Work to be completed: When the line containing "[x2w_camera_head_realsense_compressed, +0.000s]" appears in the data below, begin copying there and stop only after the line containing "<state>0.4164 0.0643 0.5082".

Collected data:
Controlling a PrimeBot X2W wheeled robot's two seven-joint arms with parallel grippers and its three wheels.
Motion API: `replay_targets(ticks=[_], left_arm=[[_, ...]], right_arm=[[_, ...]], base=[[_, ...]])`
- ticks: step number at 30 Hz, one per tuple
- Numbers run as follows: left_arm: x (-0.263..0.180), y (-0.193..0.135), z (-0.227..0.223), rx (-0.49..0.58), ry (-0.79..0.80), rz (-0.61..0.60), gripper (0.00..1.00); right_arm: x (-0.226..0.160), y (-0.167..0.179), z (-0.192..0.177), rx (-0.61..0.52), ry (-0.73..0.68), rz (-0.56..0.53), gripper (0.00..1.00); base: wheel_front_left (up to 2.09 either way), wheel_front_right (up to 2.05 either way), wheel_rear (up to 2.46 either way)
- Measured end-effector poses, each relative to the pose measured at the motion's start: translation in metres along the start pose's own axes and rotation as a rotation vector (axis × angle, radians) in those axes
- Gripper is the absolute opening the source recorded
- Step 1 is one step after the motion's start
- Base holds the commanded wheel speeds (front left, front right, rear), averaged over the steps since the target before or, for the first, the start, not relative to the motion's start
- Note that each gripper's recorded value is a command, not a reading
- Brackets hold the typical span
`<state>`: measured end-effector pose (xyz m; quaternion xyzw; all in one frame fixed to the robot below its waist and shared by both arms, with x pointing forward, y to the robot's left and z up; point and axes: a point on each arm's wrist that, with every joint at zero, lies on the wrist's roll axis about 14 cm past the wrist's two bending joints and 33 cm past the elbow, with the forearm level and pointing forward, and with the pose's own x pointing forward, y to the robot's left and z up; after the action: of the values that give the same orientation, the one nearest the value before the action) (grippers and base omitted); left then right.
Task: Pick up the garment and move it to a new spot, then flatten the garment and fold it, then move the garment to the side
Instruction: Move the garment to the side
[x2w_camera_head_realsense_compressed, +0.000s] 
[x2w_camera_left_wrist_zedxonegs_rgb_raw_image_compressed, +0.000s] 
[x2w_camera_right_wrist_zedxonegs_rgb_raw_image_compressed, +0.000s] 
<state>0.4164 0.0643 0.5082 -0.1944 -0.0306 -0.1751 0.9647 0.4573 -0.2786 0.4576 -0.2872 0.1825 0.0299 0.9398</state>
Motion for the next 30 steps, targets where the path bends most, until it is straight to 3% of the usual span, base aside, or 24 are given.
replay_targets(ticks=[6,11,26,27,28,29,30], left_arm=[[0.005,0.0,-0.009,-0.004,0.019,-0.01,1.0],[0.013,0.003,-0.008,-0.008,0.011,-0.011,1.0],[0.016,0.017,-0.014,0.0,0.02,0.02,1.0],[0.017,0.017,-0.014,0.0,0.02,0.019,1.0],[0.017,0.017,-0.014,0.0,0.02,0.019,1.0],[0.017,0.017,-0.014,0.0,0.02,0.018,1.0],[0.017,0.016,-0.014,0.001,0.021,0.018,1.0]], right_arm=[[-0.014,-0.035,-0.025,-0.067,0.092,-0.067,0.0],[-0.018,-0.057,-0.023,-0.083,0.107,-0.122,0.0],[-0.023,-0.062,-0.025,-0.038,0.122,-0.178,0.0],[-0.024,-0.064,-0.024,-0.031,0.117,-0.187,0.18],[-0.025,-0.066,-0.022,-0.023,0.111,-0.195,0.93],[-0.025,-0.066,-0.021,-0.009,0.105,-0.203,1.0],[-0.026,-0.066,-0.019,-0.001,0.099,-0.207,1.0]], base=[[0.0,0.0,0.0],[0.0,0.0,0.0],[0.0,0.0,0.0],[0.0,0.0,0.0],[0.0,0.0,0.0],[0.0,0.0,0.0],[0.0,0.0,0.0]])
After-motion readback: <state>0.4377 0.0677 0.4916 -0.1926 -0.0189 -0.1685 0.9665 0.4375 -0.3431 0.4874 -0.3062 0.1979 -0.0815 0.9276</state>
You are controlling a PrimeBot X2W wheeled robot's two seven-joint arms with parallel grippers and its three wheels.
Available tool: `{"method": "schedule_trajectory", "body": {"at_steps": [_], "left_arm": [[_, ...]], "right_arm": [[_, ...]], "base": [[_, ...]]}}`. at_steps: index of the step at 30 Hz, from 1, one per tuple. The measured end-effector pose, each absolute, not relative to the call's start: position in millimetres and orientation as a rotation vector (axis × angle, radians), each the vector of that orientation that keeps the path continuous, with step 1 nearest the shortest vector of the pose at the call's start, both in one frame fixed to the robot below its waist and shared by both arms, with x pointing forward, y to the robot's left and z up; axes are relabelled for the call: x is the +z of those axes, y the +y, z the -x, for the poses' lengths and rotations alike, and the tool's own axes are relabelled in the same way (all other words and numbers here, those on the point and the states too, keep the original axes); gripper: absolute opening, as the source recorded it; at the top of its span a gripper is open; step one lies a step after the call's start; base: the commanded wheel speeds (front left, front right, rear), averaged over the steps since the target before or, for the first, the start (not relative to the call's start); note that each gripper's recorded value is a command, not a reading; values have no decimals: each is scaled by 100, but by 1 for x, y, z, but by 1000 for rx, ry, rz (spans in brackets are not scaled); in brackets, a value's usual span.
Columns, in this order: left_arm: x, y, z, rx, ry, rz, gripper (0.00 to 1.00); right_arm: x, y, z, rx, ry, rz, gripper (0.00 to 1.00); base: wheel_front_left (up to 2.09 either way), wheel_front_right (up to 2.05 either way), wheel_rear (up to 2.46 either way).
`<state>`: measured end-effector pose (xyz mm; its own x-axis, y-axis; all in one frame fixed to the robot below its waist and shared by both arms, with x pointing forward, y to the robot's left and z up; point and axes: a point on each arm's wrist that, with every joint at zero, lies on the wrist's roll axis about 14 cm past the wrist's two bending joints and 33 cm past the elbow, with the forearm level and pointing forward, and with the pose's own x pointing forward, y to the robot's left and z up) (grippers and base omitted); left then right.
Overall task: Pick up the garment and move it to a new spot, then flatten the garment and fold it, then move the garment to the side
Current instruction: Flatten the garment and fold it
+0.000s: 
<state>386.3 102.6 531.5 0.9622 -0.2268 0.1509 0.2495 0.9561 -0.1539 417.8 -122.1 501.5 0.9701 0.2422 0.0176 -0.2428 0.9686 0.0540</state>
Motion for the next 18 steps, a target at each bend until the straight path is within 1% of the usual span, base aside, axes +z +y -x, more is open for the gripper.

Answer for this exercise:
[x2w_camera_head_realsense_compressed, +0.000s] 
[x2w_camera_left_wrist_zedxonegs_rgb_raw_image_compressed, +0.000s] 
[x2w_camera_right_wrist_zedxonegs_rgb_raw_image_compressed, +0.000s] 
<state>0.4164 0.0643 0.5082 -0.1944 -0.0306 -0.1751 0.9647 0.4573 -0.2786 0.4576 -0.2872 0.1825 0.0299 0.9398</state>

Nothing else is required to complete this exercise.